Take the lines below from the one with "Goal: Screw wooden" through the one with "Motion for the" and retype them exactly. Include nothing else, and no pictures.
+++++
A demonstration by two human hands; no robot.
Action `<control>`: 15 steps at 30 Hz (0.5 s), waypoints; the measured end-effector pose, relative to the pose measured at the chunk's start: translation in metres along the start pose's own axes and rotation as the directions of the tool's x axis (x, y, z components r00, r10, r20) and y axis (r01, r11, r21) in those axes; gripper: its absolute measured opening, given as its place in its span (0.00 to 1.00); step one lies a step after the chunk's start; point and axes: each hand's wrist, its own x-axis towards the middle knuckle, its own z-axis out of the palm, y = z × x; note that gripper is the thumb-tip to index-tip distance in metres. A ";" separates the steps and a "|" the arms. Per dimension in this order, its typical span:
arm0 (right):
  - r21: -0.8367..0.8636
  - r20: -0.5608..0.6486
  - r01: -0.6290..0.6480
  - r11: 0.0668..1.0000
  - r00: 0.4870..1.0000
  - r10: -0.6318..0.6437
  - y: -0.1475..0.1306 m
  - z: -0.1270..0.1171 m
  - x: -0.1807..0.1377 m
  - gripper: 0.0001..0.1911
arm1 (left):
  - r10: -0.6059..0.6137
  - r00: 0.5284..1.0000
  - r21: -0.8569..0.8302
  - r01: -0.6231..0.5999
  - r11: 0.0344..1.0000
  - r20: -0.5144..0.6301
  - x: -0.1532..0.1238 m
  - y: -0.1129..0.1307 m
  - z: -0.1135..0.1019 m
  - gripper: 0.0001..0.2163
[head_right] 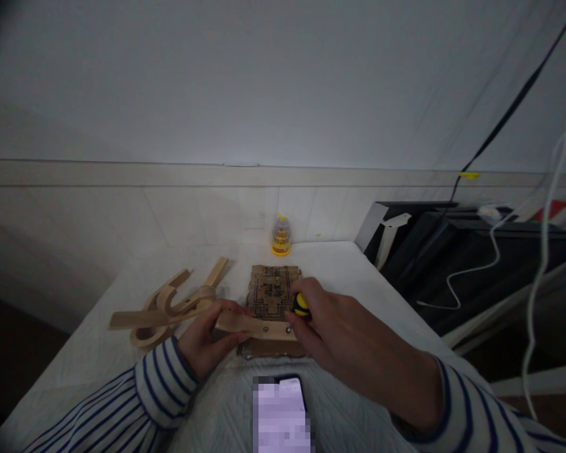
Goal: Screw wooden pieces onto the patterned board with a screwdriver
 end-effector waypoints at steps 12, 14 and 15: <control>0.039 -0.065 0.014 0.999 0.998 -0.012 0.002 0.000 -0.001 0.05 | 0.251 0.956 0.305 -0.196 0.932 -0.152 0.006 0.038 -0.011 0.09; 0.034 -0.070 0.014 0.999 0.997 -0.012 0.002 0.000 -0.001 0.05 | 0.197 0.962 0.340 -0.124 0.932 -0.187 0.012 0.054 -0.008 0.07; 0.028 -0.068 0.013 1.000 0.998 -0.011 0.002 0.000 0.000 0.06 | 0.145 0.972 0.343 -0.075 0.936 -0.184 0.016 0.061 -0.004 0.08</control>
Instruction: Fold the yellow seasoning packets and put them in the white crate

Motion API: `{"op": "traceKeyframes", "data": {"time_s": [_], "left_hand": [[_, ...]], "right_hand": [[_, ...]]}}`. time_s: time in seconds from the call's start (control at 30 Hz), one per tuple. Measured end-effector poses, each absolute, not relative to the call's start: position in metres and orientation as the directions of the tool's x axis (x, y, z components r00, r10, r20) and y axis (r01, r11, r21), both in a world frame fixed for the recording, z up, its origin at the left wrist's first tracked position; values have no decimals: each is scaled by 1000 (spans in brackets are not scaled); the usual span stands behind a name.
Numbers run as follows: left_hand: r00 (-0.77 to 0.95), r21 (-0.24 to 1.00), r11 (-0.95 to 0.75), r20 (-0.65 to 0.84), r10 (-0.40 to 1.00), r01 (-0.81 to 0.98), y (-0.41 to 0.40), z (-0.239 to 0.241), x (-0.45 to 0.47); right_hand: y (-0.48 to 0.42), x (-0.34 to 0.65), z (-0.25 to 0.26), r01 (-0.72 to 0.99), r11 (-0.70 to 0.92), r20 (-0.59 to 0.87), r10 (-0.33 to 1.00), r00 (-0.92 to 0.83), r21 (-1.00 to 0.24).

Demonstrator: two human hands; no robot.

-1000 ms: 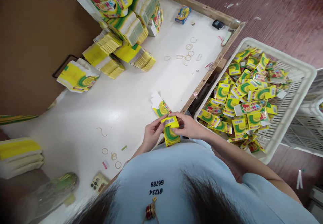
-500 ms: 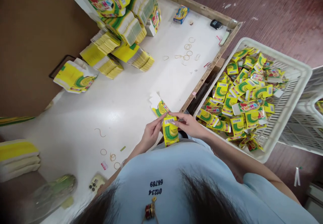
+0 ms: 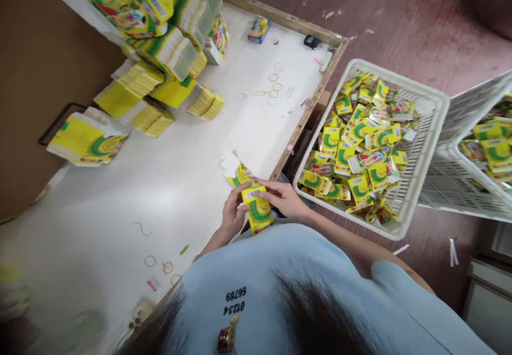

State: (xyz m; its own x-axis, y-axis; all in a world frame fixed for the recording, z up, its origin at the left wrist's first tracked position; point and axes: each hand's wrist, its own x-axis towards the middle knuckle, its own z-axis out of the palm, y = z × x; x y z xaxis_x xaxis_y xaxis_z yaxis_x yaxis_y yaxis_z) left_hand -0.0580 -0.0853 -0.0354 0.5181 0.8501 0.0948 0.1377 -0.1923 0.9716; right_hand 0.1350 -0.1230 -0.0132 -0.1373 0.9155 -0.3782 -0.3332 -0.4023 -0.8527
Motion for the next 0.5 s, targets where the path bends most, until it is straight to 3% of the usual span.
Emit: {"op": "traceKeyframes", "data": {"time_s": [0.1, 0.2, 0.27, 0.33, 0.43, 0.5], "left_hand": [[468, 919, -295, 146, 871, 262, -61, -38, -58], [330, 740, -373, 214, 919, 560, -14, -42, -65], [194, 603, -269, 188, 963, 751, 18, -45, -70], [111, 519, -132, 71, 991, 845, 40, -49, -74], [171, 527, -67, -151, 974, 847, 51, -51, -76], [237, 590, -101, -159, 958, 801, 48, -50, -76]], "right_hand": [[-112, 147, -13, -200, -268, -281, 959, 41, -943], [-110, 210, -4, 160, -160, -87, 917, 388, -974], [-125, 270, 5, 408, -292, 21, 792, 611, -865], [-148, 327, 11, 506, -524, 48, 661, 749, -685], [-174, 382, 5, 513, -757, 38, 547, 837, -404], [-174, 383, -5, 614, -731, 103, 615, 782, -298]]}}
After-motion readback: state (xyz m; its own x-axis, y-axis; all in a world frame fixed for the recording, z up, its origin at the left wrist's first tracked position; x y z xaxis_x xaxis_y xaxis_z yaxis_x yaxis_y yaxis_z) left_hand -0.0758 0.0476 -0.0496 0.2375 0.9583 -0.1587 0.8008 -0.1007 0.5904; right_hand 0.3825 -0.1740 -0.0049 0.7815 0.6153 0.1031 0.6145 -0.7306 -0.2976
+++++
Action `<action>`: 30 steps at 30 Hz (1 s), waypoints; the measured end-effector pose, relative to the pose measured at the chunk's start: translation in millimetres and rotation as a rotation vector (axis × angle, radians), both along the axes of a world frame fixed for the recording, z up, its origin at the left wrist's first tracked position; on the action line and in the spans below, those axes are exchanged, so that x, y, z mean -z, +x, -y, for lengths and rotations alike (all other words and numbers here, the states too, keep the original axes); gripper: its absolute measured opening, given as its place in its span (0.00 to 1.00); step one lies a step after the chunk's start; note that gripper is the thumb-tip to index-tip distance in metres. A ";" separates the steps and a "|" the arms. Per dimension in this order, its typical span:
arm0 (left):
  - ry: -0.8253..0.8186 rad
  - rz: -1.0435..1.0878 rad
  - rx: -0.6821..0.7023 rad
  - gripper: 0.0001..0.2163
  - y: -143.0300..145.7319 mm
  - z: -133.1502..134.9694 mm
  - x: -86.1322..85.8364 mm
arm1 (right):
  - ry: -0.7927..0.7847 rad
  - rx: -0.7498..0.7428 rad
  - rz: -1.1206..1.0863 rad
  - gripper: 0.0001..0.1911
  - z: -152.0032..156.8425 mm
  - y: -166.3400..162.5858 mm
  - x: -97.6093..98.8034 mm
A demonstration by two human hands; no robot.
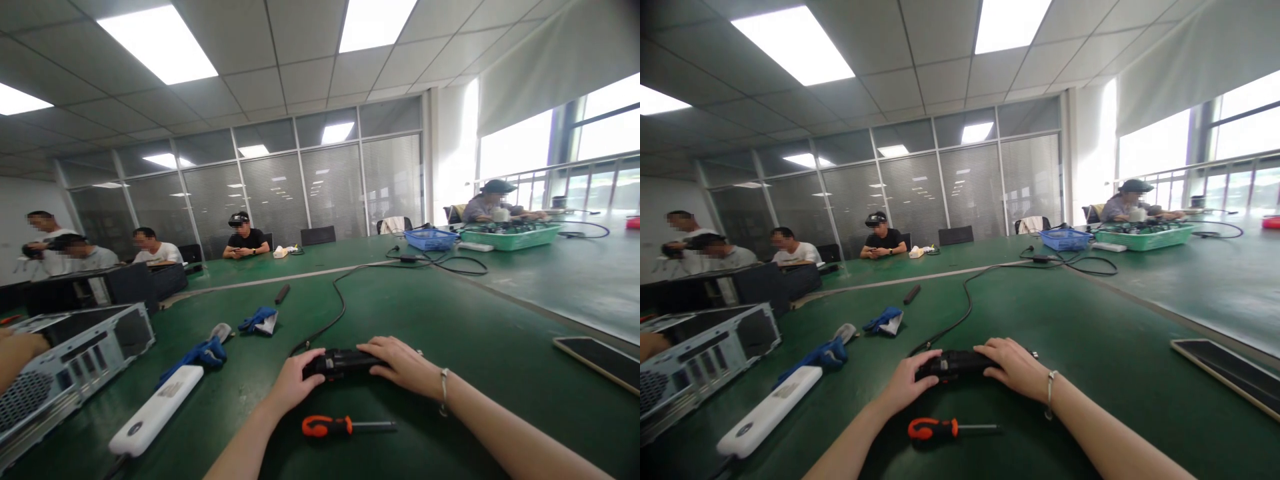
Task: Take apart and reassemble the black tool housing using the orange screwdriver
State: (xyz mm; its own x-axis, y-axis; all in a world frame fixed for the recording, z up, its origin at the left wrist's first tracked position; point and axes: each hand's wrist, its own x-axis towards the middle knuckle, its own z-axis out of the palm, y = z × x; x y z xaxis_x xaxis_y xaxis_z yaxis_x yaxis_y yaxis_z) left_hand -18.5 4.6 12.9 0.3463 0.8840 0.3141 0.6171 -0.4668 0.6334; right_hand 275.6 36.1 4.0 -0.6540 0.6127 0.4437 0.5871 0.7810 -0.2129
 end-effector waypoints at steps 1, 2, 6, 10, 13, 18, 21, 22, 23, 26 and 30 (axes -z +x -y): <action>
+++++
# ANSWER SECTION
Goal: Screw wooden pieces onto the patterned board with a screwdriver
 end-effector waypoints at steps 12, 14 and 15: <control>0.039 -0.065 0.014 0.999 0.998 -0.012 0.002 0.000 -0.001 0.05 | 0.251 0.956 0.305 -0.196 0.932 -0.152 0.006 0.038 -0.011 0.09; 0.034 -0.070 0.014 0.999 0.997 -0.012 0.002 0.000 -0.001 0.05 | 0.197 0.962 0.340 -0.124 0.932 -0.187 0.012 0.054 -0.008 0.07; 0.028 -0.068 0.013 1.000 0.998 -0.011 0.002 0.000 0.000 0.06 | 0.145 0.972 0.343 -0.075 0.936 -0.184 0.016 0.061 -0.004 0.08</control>
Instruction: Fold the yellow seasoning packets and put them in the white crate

Motion API: `{"op": "traceKeyframes", "data": {"time_s": [_], "left_hand": [[_, ...]], "right_hand": [[_, ...]]}}`. time_s: time in seconds from the call's start (control at 30 Hz), one per tuple. Measured end-effector poses, each absolute, not relative to the call's start: position in metres and orientation as the directions of the tool's x axis (x, y, z components r00, r10, r20) and y axis (r01, r11, r21), both in a world frame fixed for the recording, z up, its origin at the left wrist's first tracked position; values have no decimals: each is scaled by 1000 (spans in brackets are not scaled); the usual span stands behind a name.
Numbers run as follows: left_hand: r00 (-0.77 to 0.95), r21 (-0.24 to 1.00), r11 (-0.95 to 0.75), r20 (-0.65 to 0.84), r10 (-0.40 to 1.00), r01 (-0.81 to 0.98), y (-0.41 to 0.40), z (-0.239 to 0.241), x (-0.45 to 0.47); right_hand: y (-0.48 to 0.42), x (-0.34 to 0.65), z (-0.25 to 0.26), r01 (-0.72 to 0.99), r11 (-0.70 to 0.92), r20 (-0.59 to 0.87), r10 (-0.33 to 1.00), r00 (-0.92 to 0.83), r21 (-1.00 to 0.24).

Demonstrator: two human hands; no robot.

-1000 ms: 
-500 ms: 
+0 ms: 

State: (xyz m; its own x-axis, y-axis; all in a world frame fixed for the recording, z up, its origin at the left wrist's first tracked position; point and axes: each hand's wrist, its own x-axis towards the middle knuckle, its own z-axis out of the palm, y = z × x; x y z xaxis_x xaxis_y xaxis_z yaxis_x yaxis_y yaxis_z) left_hand -0.0580 -0.0853 -0.0354 0.5181 0.8501 0.0948 0.1377 -0.1923 0.9716; right_hand 0.1350 -0.1230 -0.0132 -0.1373 0.9155 -0.3782 -0.3332 -0.4023 -0.8527
Motion for the next 0.5 s, targets where the path bends most, until it is straight to 3% of the usual span.

Nothing remains to be done for this exercise.